== What this task involves ==
Nothing should appear in the answer except the lines below from the line containing "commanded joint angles" through the line containing "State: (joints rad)", copied exactly, with pictures left out.
+++ The data +++
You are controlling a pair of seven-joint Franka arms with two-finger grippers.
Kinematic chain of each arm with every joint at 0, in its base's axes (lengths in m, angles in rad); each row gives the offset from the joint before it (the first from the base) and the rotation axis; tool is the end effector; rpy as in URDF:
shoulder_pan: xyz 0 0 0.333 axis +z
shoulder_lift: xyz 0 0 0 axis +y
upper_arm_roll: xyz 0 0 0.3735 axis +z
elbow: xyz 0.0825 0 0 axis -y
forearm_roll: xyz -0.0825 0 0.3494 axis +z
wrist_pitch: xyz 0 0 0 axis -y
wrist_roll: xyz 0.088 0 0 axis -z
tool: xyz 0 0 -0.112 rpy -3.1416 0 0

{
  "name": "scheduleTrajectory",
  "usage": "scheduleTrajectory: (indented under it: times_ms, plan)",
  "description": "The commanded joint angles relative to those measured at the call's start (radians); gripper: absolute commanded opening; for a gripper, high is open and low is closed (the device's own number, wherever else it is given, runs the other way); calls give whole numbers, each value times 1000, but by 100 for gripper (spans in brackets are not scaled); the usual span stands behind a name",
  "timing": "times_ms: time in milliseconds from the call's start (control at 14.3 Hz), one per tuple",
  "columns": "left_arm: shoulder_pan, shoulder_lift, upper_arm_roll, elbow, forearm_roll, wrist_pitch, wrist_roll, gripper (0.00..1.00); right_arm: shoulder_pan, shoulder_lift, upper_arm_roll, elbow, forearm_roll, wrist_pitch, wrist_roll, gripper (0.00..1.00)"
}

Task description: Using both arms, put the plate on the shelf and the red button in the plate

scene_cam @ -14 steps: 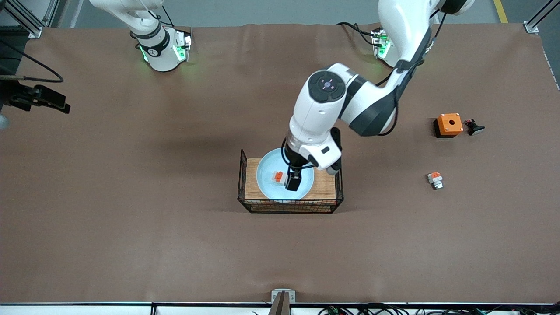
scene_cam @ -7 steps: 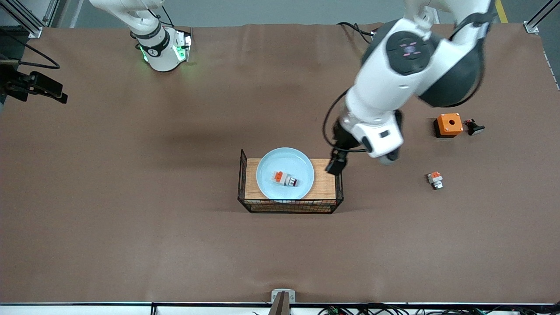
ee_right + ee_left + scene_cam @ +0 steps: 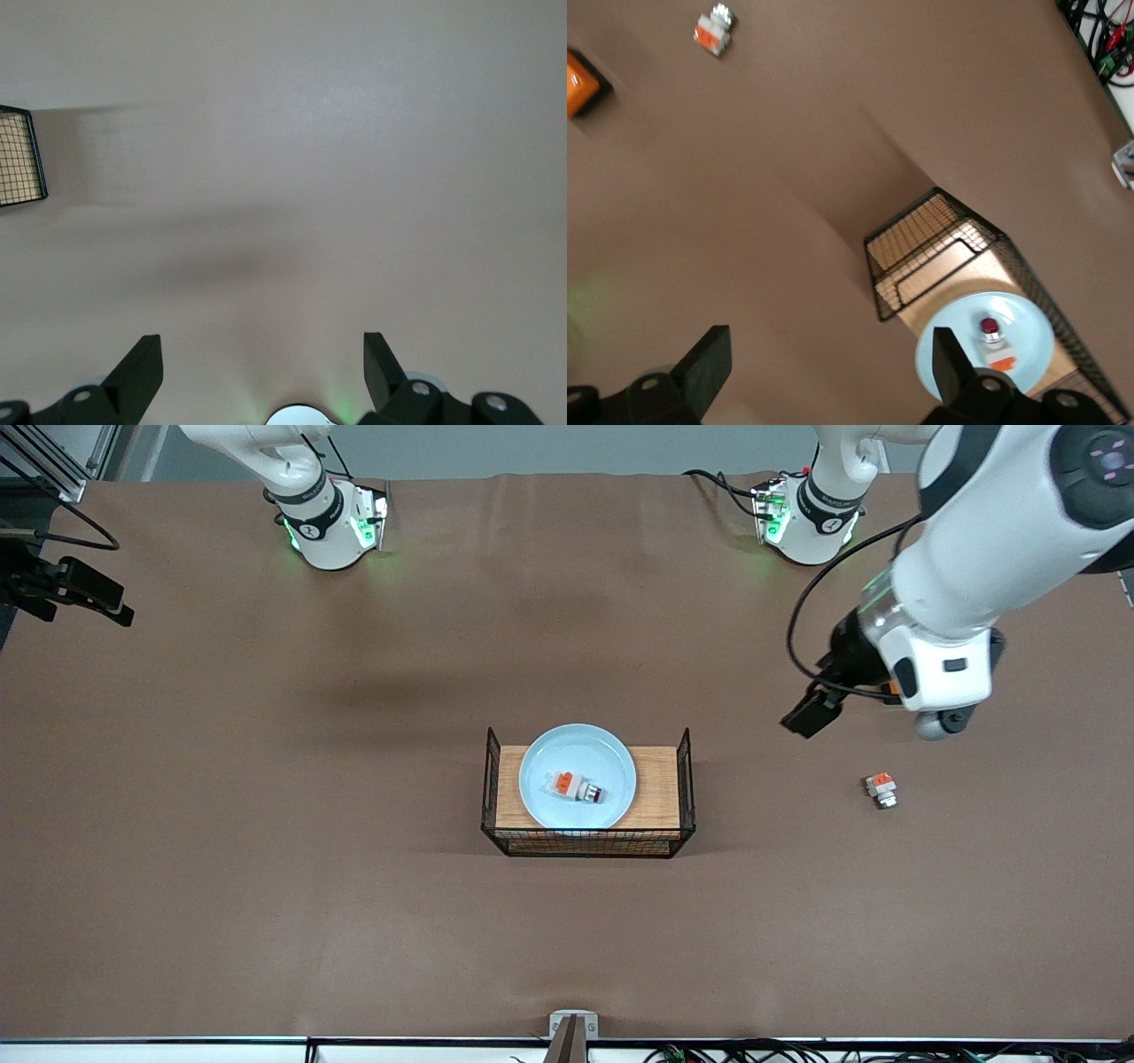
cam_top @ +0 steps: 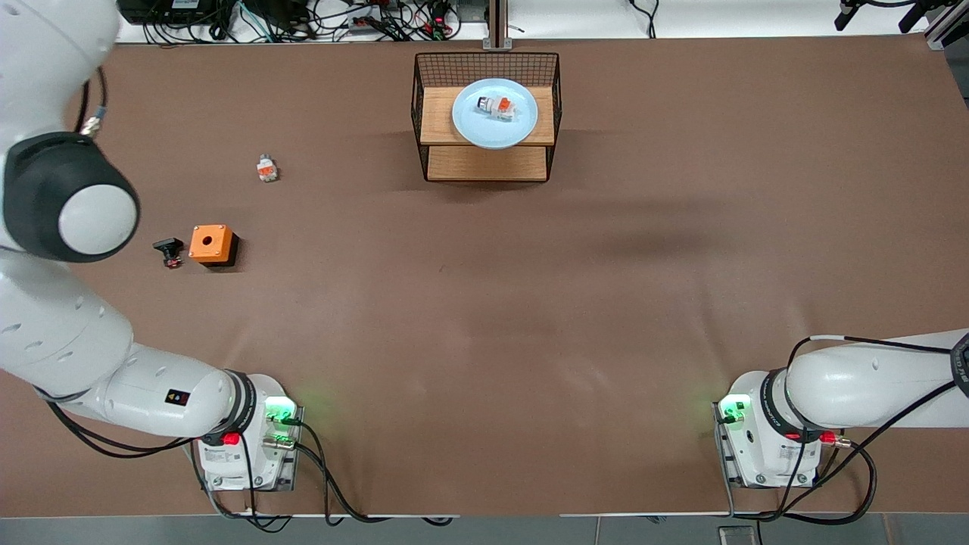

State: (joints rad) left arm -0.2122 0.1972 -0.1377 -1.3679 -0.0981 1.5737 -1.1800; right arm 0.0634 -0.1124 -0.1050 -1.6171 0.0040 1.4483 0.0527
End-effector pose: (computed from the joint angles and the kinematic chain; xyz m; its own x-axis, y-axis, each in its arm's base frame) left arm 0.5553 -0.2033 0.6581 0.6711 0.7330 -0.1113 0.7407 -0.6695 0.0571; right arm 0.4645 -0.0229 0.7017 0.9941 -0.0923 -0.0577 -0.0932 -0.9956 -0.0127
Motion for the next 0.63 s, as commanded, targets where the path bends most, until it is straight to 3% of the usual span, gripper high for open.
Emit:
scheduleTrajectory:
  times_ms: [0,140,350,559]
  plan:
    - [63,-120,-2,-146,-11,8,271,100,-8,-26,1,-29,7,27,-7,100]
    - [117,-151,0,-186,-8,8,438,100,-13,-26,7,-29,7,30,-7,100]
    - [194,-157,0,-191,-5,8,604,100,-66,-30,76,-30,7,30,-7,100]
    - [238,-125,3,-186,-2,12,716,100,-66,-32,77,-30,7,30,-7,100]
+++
== Task result ==
  "description": "The commanded joint angles relative to those measured at the call's start (radians); gripper: absolute commanded opening; for a gripper, high is open and low is closed (the device's own number, wherever else it is given, runs the other way); calls give whole numbers, each value times 1000, but by 100 for gripper (spans in brackets are not scaled); the usual span stands behind a name",
  "timing": "times_ms: time in milliseconds from the call's start (control at 14.3 Hz), one per tuple",
  "columns": "left_arm: shoulder_pan, shoulder_lift, upper_arm_roll, elbow, forearm_roll, wrist_pitch, wrist_roll, gripper (0.00..1.00); right_arm: shoulder_pan, shoulder_lift, upper_arm_roll, elbow, forearm_roll, wrist_pitch, wrist_roll, gripper (0.00..1.00)"
}

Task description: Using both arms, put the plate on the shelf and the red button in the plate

scene_cam @ -14 steps: 
scene_cam @ -7 steps: 
ee_right + ee_left + scene_cam @ +0 steps: 
cam_top @ +0 steps: 

State: (joints rad) left arm -0.2122 0.1972 -0.1377 -1.3679 -0.0981 1.5737 -1.1800; right arm 0.0634 -0.1124 -0.1050 -1.6171 0.0040 1.4483 0.0527

There is nothing more to this answer.